2. Mme A, ressortissante congolaise née le 14 septembre 2000 à Kinshasa, qui a déclaré être entrée en France le 24 avril 2019, a sollicité le 28 juin 2019 son admission au séjour au titre de l'asile. Sa demande a été rejetée par l'Office français de protection des réfugiés et apatrides le 13 décembre 2019. Cette décision a été confirmée par la Cour nationale du droit d'asile le 4 septembre 2020. La requérante a sollicité le réexamen de sa demande d'asile. Cette demande a toutefois été à nouveau rejetée par l'Office français de protection des réfugiés et apatrides le 18 décembre 2020, décision confirmée par la Cour nationale du droit d'asile le 21 mai 2021. Par un arrêté du 11 août 2021, la préfète du Loiret l'a obligée à quitter le territoire français dans le délai de trente jours et a fixé le pays de destination. La requérante relève appel du jugement du 10 novembre 2021 par lequel le tribunal administratif d'Orléans a rejeté sa demande tendant à l'annulation de cet arrêté.

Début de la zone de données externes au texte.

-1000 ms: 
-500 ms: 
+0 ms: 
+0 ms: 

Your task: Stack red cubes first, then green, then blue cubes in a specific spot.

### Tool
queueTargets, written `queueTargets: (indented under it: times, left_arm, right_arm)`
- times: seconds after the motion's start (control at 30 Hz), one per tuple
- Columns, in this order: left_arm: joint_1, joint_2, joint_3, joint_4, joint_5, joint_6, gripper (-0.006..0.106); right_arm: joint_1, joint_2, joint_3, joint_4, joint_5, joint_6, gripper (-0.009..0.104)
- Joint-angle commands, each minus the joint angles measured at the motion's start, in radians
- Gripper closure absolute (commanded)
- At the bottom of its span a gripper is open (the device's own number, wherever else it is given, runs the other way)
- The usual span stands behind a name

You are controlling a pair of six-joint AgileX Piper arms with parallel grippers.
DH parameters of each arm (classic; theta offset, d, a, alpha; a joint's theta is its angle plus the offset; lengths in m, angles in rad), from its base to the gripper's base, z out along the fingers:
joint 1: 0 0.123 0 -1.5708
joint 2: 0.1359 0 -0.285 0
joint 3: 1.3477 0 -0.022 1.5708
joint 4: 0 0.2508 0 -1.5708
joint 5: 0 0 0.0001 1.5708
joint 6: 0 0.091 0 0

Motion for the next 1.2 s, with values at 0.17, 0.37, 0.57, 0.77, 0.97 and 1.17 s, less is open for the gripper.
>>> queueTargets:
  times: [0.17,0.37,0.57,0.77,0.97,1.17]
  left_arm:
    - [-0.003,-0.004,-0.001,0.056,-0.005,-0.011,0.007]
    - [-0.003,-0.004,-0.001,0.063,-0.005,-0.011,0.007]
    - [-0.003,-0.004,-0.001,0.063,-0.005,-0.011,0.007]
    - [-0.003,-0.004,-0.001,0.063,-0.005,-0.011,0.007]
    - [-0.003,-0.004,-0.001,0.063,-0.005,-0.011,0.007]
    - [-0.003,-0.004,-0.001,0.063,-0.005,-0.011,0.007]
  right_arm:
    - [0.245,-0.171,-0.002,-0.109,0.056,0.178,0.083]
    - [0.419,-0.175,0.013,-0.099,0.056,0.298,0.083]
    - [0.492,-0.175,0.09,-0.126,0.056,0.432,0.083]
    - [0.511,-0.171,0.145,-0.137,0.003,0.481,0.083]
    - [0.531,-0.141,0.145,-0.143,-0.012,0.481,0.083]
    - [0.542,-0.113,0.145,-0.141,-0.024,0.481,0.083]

Sur la régularité du jugement :

3. Hormis dans le cas où le juge de première instance a méconnu les règles de compétence, de forme ou de procédure qui s'imposaient à lui et a ainsi entaché son jugement d'une irrégularité, il appartient au juge d'appel, non d'apprécier le bien-fondé des motifs par lesquels le juge de première instance s'est prononcé sur les moyens qui lui étaient soumis, mais de se prononcer directement sur les moyens dirigés contre la décision administrative contestée dont il est saisi dans le cadre de l'effet dévolutif de l'appel. La requérante ne peut donc utilement se prévaloir d'une erreur d'appréciation qu'aurait commise le premier juge pour demander l'annulation du jugement attaqué.

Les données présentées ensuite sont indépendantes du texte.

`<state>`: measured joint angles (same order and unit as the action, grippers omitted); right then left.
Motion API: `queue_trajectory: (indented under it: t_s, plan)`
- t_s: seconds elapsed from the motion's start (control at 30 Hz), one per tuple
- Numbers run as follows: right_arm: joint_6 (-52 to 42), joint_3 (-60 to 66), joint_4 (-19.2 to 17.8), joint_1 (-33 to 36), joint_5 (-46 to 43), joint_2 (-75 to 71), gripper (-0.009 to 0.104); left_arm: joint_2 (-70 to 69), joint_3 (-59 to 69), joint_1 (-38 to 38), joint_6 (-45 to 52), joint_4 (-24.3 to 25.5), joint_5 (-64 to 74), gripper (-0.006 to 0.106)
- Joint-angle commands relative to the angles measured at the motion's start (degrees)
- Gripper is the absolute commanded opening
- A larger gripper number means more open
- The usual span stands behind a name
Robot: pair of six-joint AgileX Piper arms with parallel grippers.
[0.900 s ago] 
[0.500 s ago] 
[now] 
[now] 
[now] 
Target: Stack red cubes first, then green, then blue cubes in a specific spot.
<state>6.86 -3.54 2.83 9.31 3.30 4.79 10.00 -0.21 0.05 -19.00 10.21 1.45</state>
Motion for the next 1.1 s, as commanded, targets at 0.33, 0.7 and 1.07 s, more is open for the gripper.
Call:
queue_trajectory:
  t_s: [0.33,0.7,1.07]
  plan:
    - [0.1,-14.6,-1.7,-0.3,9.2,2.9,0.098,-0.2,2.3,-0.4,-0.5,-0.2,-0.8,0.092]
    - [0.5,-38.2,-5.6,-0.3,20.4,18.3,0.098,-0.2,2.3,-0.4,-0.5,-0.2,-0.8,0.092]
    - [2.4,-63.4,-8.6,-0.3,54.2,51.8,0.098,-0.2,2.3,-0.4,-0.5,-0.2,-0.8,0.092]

Sur le bien-fondé du jugement :

En ce qui concerne l'obligation de quitter le territoire français :

4. Les moyens tirés de la méconnaissance des stipulations de l'article 8 de la convention européenne de sauvegarde des droits de l'homme et des libertés fondamentales et de l'erreur manifeste que le préfet aurait commise dans son appréciation des conséquences de la décision litigieuse sur sa situation personnelle, déjà soulevés en première instance et à l'appui desquels la requérante ne produit ni ne fait état d'aucun élément susceptible de remettre en cause l'appréciation du premier juge, doivent être écartés par adoption des motifs retenus à bon droit par le premier juge et exposés au point 4 du jugement entrepris.

En ce qui concerne la décision fixant le pays de destination :

5. Le moyen tiré de la méconnaissance des stipulations de l'article 3 de la convention européenne de sauvegarde des droits de l'homme et des libertés fondamentales, déjà soulevé en première instance et à l'appui duquel la requérante ne produit ni ne fait état d'aucun élément susceptible de remettre en cause l'appréciation du premier juge, doit être écarté par adoption des motifs retenus à bon droit par le tribunal et exposés au point 6 du jugement entrepris.

6. Il résulte de tout ce qui précède que la requête d'appel de Mme A est manifestement dépourvue de fondement. Dès lors, ses conclusions présentées à fin d'annulation doivent être rejetées, en application du dernier alinéa de l'article R. 222-1 du code de justice administrative, précité.

ORDONNE :

Article 1er : La requête de Mme A est rejetée.

Article 2 : La présente ordonnance sera notifiée à Mme B A.

Copie en sera adressée au ministre de l'intérieur et des outre-mer et à la préfète du Loiret.

Fait à Versailles, le 24 novembre 2022.

Le Conseiller d'État,

Président de la cour administrative d'appel de Versailles

T. OLSON

La République mande et ordonne au ministre de l'intérieur et des outre-mer, en ce qui le concerne ou à tous commissaires de justice à ce requis en ce qui concerne les voies de droit commun, contre les parties privées, de pourvoir à l'exécution de la présente décision.